I see some echoes of pithy OT commentator Derek Kidner in R.T. France’s comments on the Sermon on the Mount. I thought this was an excellent set of comments on Matthew 7:7–8, “Ask and it shall be given…; seek and you will find…; knock and the door will be opened.”
The antidote to worry [6:25–34] is a robust confidence in God’s willingness to give his people all that they need. In vv. 25–34 the focus was explicitly on need rather than desire, and here too the son’s requests are for basic food, not for luxuries. It is therefore perhaps wise to read the unqualified offer of vv. 7–8 against that background: the “good things” which God will surely give do not necessarily include everything that his children might like to have. The “carte blanche” approach to petitionary prayer does not find support from the NT as a whole. It is God as the Father in heaven who knows what is “good” for his children, and as with a human parent his generosity may not always coincide with the child’s wishes.
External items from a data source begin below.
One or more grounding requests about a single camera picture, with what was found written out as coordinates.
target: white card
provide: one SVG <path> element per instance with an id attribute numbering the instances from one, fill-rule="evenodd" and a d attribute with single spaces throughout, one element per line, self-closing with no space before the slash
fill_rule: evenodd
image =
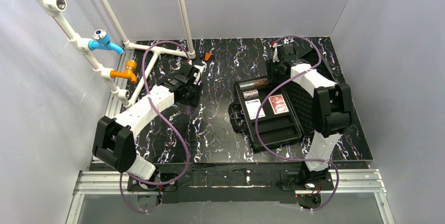
<path id="1" fill-rule="evenodd" d="M 257 116 L 258 108 L 261 106 L 260 99 L 246 101 L 245 104 L 246 104 L 247 113 L 249 114 L 250 119 L 254 120 L 255 117 Z M 263 118 L 265 116 L 266 115 L 264 114 L 264 110 L 263 110 L 263 108 L 261 108 L 258 118 Z"/>

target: gray wall
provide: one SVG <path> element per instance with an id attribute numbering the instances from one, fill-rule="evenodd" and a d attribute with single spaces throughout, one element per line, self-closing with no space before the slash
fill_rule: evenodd
<path id="1" fill-rule="evenodd" d="M 0 222 L 65 223 L 108 87 L 34 0 L 0 6 Z M 90 0 L 67 0 L 65 14 L 84 37 L 112 29 Z M 117 55 L 95 55 L 118 64 Z"/>
<path id="2" fill-rule="evenodd" d="M 177 0 L 108 0 L 129 39 L 183 39 Z M 185 0 L 193 38 L 328 36 L 347 0 Z"/>
<path id="3" fill-rule="evenodd" d="M 332 33 L 398 223 L 443 223 L 444 0 L 349 0 Z"/>

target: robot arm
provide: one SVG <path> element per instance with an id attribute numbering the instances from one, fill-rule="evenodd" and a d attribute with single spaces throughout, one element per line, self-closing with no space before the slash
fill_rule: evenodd
<path id="1" fill-rule="evenodd" d="M 278 45 L 274 59 L 266 62 L 268 77 L 281 83 L 310 69 L 311 65 L 298 59 L 293 45 Z M 351 89 L 346 83 L 336 83 L 311 70 L 293 80 L 313 98 L 312 122 L 315 128 L 311 148 L 306 158 L 329 160 L 338 139 L 351 125 Z M 306 161 L 299 173 L 302 183 L 322 179 L 328 164 Z"/>
<path id="2" fill-rule="evenodd" d="M 128 110 L 112 119 L 102 117 L 96 129 L 93 155 L 120 173 L 127 172 L 149 180 L 156 167 L 136 154 L 134 144 L 134 139 L 157 116 L 149 98 L 160 112 L 175 102 L 198 106 L 202 70 L 201 66 L 183 64 L 178 72 L 165 77 L 159 86 L 154 86 L 150 94 Z"/>

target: floor
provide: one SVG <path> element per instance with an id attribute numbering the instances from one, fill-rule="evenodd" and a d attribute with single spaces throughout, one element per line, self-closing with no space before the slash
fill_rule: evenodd
<path id="1" fill-rule="evenodd" d="M 339 82 L 344 77 L 337 56 L 329 37 L 310 38 L 320 50 L 327 66 Z M 194 40 L 195 50 L 199 53 L 211 52 L 215 55 L 212 62 L 203 62 L 205 72 L 202 79 L 203 92 L 199 108 L 194 115 L 185 113 L 185 107 L 174 105 L 164 115 L 175 125 L 186 140 L 195 163 L 245 163 L 245 162 L 281 162 L 267 152 L 253 153 L 248 137 L 237 134 L 229 123 L 228 106 L 234 99 L 233 88 L 237 80 L 246 80 L 266 74 L 264 60 L 271 57 L 270 43 L 273 38 L 247 39 L 201 39 Z M 153 41 L 138 41 L 138 44 L 150 45 Z M 186 42 L 179 41 L 184 47 Z M 307 43 L 295 41 L 303 52 L 309 49 Z M 142 77 L 143 51 L 136 50 L 133 58 L 137 61 L 137 77 Z M 156 84 L 169 71 L 177 69 L 184 58 L 167 55 L 160 56 L 154 71 L 150 74 L 150 86 Z M 127 89 L 132 92 L 135 84 L 128 82 Z M 302 142 L 277 148 L 277 153 L 287 157 L 303 158 L 308 152 L 311 136 L 305 136 Z M 136 150 L 152 163 L 183 163 L 185 153 L 177 136 L 165 123 L 156 118 L 138 136 Z M 358 116 L 354 110 L 353 124 L 337 142 L 333 152 L 334 161 L 371 161 L 368 144 Z"/>

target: cable
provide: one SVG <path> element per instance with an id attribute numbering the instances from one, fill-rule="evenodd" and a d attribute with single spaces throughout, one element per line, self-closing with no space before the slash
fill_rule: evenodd
<path id="1" fill-rule="evenodd" d="M 162 202 L 162 187 L 163 187 L 164 185 L 162 185 L 160 188 L 159 188 L 159 192 L 158 192 L 158 198 L 159 198 L 159 204 Z"/>
<path id="2" fill-rule="evenodd" d="M 152 189 L 149 189 L 148 187 L 147 187 L 147 191 L 155 191 L 155 190 L 157 190 L 159 188 L 159 186 L 156 186 L 155 188 L 152 188 Z"/>
<path id="3" fill-rule="evenodd" d="M 312 195 L 314 194 L 315 190 L 317 190 L 317 186 L 314 185 L 314 189 L 312 189 L 312 192 L 311 192 L 310 194 L 308 194 L 308 195 L 309 195 L 309 196 L 312 196 Z"/>
<path id="4" fill-rule="evenodd" d="M 317 194 L 316 194 L 316 195 L 319 195 L 320 192 L 321 192 L 321 183 L 319 183 L 319 190 L 317 191 Z"/>
<path id="5" fill-rule="evenodd" d="M 151 211 L 157 209 L 157 208 L 162 204 L 162 201 L 161 201 L 161 203 L 159 203 L 159 205 L 155 206 L 154 208 L 152 208 L 152 209 L 150 209 L 150 210 L 139 210 L 139 209 L 136 209 L 136 208 L 132 207 L 132 206 L 130 205 L 130 203 L 128 202 L 128 200 L 125 198 L 124 191 L 122 190 L 122 175 L 123 175 L 123 174 L 121 173 L 121 176 L 119 177 L 119 191 L 121 192 L 121 196 L 122 196 L 122 199 L 124 200 L 125 204 L 126 204 L 131 210 L 133 210 L 133 211 L 135 211 L 135 212 L 138 212 L 138 213 L 140 213 L 140 214 L 146 214 L 146 213 L 149 213 L 149 212 L 151 212 Z"/>
<path id="6" fill-rule="evenodd" d="M 147 77 L 146 77 L 146 75 L 145 75 L 145 59 L 147 58 L 147 54 L 148 54 L 148 52 L 149 52 L 153 47 L 155 47 L 155 46 L 157 46 L 157 45 L 159 45 L 159 44 L 174 44 L 174 45 L 176 45 L 176 46 L 179 47 L 182 51 L 185 52 L 185 54 L 186 54 L 186 56 L 187 56 L 187 62 L 190 61 L 190 55 L 188 54 L 187 50 L 185 50 L 185 48 L 184 48 L 183 46 L 181 46 L 180 44 L 178 44 L 178 43 L 176 43 L 176 42 L 174 42 L 174 41 L 163 40 L 163 41 L 158 41 L 158 42 L 156 42 L 156 43 L 151 44 L 151 45 L 149 46 L 149 48 L 144 52 L 144 56 L 142 57 L 142 76 L 143 76 L 143 78 L 144 78 L 144 86 L 145 86 L 145 91 L 146 91 L 147 94 L 150 94 L 150 89 L 149 89 L 149 83 L 148 83 L 148 81 L 147 81 Z M 162 186 L 162 185 L 167 185 L 167 184 L 170 184 L 170 183 L 172 183 L 172 182 L 175 182 L 175 181 L 177 181 L 178 179 L 180 179 L 182 176 L 185 175 L 185 173 L 187 172 L 187 169 L 188 169 L 188 167 L 189 167 L 189 165 L 190 165 L 190 155 L 189 155 L 189 153 L 188 153 L 188 147 L 187 147 L 187 144 L 185 143 L 185 140 L 184 140 L 184 138 L 181 136 L 181 134 L 179 133 L 179 131 L 175 128 L 175 126 L 173 126 L 173 124 L 172 124 L 167 118 L 164 117 L 164 115 L 162 115 L 162 114 L 160 113 L 160 111 L 159 111 L 159 110 L 156 108 L 156 106 L 153 104 L 153 101 L 152 101 L 152 99 L 151 99 L 150 97 L 149 97 L 149 102 L 150 102 L 150 106 L 151 106 L 152 109 L 156 112 L 156 114 L 157 114 L 157 115 L 158 115 L 158 116 L 159 116 L 159 117 L 160 117 L 160 118 L 167 124 L 167 126 L 170 127 L 170 129 L 172 129 L 172 130 L 175 132 L 175 134 L 179 137 L 179 140 L 181 141 L 181 143 L 182 143 L 182 145 L 183 145 L 183 147 L 184 147 L 184 150 L 185 150 L 185 156 L 186 156 L 185 167 L 184 167 L 183 171 L 182 171 L 178 176 L 176 176 L 175 178 L 173 178 L 173 179 L 171 179 L 171 180 L 169 180 L 169 181 L 159 182 L 159 183 L 158 183 L 158 182 L 150 182 L 150 181 L 147 181 L 147 180 L 138 178 L 138 177 L 136 177 L 136 176 L 134 176 L 134 175 L 132 175 L 132 174 L 129 174 L 129 176 L 132 177 L 133 179 L 135 179 L 135 180 L 141 182 L 141 183 L 144 183 L 144 184 L 154 185 L 154 186 Z M 154 207 L 153 209 L 151 209 L 151 210 L 147 210 L 147 211 L 137 210 L 137 209 L 135 209 L 134 207 L 130 206 L 130 204 L 129 204 L 128 201 L 125 199 L 124 194 L 123 194 L 123 192 L 122 192 L 122 174 L 121 174 L 121 180 L 120 180 L 120 190 L 121 190 L 122 199 L 125 201 L 126 205 L 127 205 L 129 208 L 131 208 L 133 211 L 135 211 L 135 212 L 139 212 L 139 213 L 142 213 L 142 214 L 143 214 L 143 213 L 146 213 L 146 212 L 151 212 L 151 211 L 153 211 L 154 209 L 156 209 L 158 206 L 161 205 L 161 204 L 159 204 L 159 205 L 157 205 L 156 207 Z"/>
<path id="7" fill-rule="evenodd" d="M 317 46 L 316 46 L 312 41 L 310 41 L 310 40 L 308 40 L 308 39 L 306 39 L 306 38 L 304 38 L 304 37 L 302 37 L 302 36 L 298 36 L 298 35 L 293 35 L 293 36 L 283 36 L 283 37 L 281 37 L 281 38 L 275 40 L 275 41 L 272 43 L 272 45 L 274 45 L 275 43 L 277 43 L 278 41 L 280 41 L 281 39 L 284 39 L 284 38 L 298 38 L 298 39 L 302 39 L 302 40 L 304 40 L 304 41 L 309 42 L 309 44 L 310 44 L 310 45 L 315 49 L 315 51 L 317 52 L 317 55 L 318 55 L 318 57 L 319 57 L 319 61 L 317 62 L 317 64 L 311 66 L 310 69 L 308 69 L 308 70 L 306 70 L 306 71 L 304 71 L 304 72 L 301 72 L 301 73 L 296 74 L 295 76 L 289 78 L 289 79 L 286 80 L 285 82 L 283 82 L 283 83 L 279 84 L 277 87 L 275 87 L 272 91 L 270 91 L 270 93 L 266 96 L 266 98 L 264 98 L 263 102 L 261 103 L 260 107 L 258 108 L 257 116 L 255 117 L 255 133 L 256 133 L 256 135 L 257 135 L 258 140 L 260 141 L 260 144 L 264 147 L 264 149 L 266 149 L 266 151 L 272 153 L 272 155 L 274 155 L 274 156 L 276 156 L 276 157 L 278 157 L 278 158 L 285 159 L 285 160 L 289 160 L 289 161 L 295 161 L 295 162 L 307 162 L 307 161 L 309 161 L 309 162 L 322 162 L 322 163 L 328 163 L 328 164 L 330 164 L 330 165 L 334 168 L 334 170 L 335 170 L 335 174 L 337 175 L 337 180 L 336 180 L 336 182 L 335 182 L 334 189 L 332 190 L 332 194 L 329 196 L 329 198 L 326 200 L 326 202 L 323 203 L 323 204 L 321 204 L 319 207 L 314 208 L 314 209 L 308 209 L 308 210 L 311 210 L 311 211 L 317 211 L 317 210 L 322 209 L 324 206 L 326 206 L 326 205 L 329 203 L 329 201 L 331 201 L 331 199 L 334 197 L 335 192 L 337 191 L 337 188 L 338 188 L 338 181 L 339 181 L 339 174 L 338 174 L 338 168 L 337 168 L 337 166 L 336 166 L 332 161 L 330 161 L 330 160 L 324 160 L 324 159 L 321 159 L 321 158 L 291 158 L 291 157 L 283 157 L 283 156 L 280 156 L 280 155 L 278 155 L 277 153 L 275 153 L 274 151 L 272 151 L 271 149 L 269 149 L 269 148 L 264 144 L 263 140 L 262 140 L 261 137 L 260 137 L 260 133 L 259 133 L 259 131 L 258 131 L 258 117 L 259 117 L 259 115 L 260 115 L 260 111 L 261 111 L 261 109 L 263 108 L 263 106 L 265 105 L 266 101 L 269 100 L 269 97 L 271 97 L 277 90 L 279 90 L 279 89 L 280 89 L 281 87 L 283 87 L 284 85 L 288 84 L 289 82 L 293 81 L 294 79 L 298 78 L 299 76 L 302 76 L 303 74 L 305 74 L 305 73 L 307 73 L 307 72 L 309 72 L 309 71 L 315 69 L 315 68 L 318 67 L 318 66 L 321 64 L 321 62 L 322 62 L 322 59 L 321 59 L 321 53 L 320 53 L 319 49 L 317 48 Z"/>
But for all that necessary caution, there is an openness about vv. 7–8 which invites not merely a resigned acceptance of what the Father gives, but a willingness to explore the extent of his generosity, secure in the knowledge that only what is “good” will be given, so that mistakes in prayer through human short-sightedness will not rebound on those praying.
R.T. France, The Gospel of Matthew, NICNT (Grand Rapids: Eerdmans, 2007), 279 (emphasis mine).